Work required: Could you tally the lines of the entries that carry the string "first"? Reply with the number and nothing more.

Records to use:
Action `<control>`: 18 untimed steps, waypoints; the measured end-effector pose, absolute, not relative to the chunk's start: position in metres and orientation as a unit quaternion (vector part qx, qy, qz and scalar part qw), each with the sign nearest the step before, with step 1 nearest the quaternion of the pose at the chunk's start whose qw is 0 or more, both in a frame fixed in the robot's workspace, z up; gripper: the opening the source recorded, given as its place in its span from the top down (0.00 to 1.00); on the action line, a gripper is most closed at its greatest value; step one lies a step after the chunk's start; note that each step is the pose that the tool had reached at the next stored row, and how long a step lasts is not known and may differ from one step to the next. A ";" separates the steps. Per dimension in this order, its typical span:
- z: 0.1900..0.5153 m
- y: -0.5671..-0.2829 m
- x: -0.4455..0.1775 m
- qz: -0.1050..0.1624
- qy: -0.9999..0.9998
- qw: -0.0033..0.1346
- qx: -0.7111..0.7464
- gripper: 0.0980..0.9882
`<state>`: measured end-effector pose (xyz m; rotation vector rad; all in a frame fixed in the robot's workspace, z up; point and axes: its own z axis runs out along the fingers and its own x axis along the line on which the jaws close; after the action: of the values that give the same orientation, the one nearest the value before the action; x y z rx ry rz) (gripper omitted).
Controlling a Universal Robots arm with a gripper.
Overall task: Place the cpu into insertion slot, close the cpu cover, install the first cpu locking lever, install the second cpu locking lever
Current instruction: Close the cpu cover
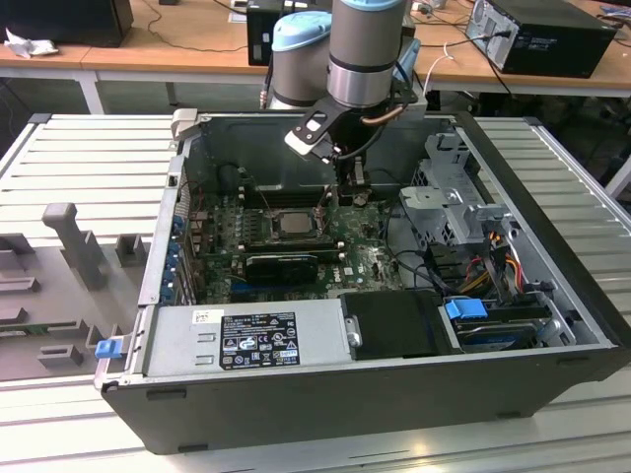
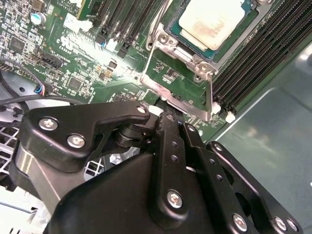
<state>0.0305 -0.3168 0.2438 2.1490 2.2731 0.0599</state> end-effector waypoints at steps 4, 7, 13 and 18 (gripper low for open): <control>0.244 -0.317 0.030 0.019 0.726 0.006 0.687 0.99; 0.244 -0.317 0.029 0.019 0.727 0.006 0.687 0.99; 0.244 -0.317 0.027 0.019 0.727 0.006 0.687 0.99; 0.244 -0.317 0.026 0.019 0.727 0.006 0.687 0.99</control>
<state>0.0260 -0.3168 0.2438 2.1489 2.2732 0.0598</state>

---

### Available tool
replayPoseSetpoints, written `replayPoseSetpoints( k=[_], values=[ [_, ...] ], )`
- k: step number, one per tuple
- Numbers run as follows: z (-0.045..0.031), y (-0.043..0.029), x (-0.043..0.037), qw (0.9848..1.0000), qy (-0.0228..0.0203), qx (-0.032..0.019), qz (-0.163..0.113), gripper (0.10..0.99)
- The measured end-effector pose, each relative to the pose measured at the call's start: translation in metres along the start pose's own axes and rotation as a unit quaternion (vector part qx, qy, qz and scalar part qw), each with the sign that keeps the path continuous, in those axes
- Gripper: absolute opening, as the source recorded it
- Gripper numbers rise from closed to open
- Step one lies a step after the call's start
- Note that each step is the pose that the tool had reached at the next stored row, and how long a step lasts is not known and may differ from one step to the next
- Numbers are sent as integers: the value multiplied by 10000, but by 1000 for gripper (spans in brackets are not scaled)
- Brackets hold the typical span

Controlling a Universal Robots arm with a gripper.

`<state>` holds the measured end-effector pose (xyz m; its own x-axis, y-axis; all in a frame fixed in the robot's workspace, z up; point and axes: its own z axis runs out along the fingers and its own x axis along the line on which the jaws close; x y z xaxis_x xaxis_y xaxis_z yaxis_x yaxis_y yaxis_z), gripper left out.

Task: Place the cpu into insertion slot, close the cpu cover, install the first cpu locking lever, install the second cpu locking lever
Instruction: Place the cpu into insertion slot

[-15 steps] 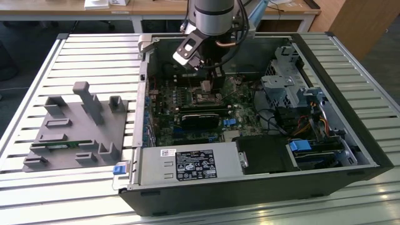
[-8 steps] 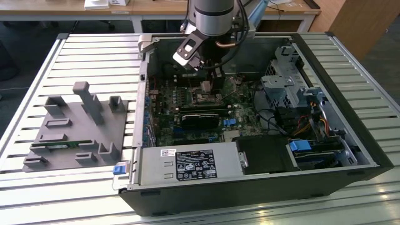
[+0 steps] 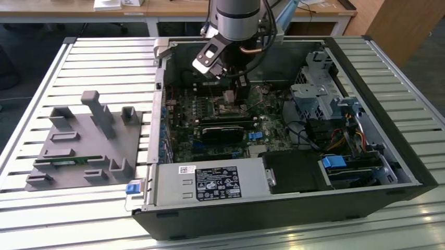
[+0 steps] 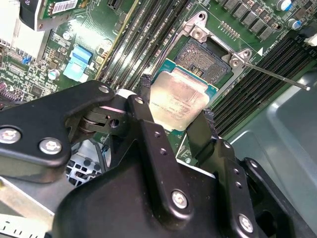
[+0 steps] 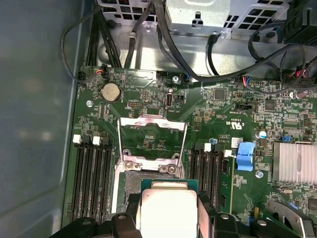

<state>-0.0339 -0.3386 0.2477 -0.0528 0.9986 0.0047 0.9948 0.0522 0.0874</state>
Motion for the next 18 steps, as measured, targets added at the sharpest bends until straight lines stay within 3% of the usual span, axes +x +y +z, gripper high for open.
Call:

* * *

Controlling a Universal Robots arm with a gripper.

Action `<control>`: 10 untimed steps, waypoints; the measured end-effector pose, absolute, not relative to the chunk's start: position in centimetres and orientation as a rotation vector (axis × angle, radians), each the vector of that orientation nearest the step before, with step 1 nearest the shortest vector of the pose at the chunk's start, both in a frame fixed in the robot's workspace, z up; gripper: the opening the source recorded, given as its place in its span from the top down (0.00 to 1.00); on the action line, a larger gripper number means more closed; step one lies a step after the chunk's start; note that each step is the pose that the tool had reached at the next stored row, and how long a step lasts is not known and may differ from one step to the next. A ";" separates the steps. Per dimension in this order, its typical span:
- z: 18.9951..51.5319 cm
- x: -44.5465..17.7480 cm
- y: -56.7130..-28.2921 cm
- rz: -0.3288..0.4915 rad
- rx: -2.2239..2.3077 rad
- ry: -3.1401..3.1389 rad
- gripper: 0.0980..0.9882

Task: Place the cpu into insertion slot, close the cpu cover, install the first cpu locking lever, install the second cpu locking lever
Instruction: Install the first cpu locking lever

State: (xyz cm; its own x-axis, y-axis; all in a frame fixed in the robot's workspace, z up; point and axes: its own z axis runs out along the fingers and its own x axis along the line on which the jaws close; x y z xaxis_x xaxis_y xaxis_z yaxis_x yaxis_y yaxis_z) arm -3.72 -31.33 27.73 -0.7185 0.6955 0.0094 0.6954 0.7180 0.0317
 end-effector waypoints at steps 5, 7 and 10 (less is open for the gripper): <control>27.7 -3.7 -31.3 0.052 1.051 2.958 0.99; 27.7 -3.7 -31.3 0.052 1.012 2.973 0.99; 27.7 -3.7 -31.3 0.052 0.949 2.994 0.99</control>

Written solution: 4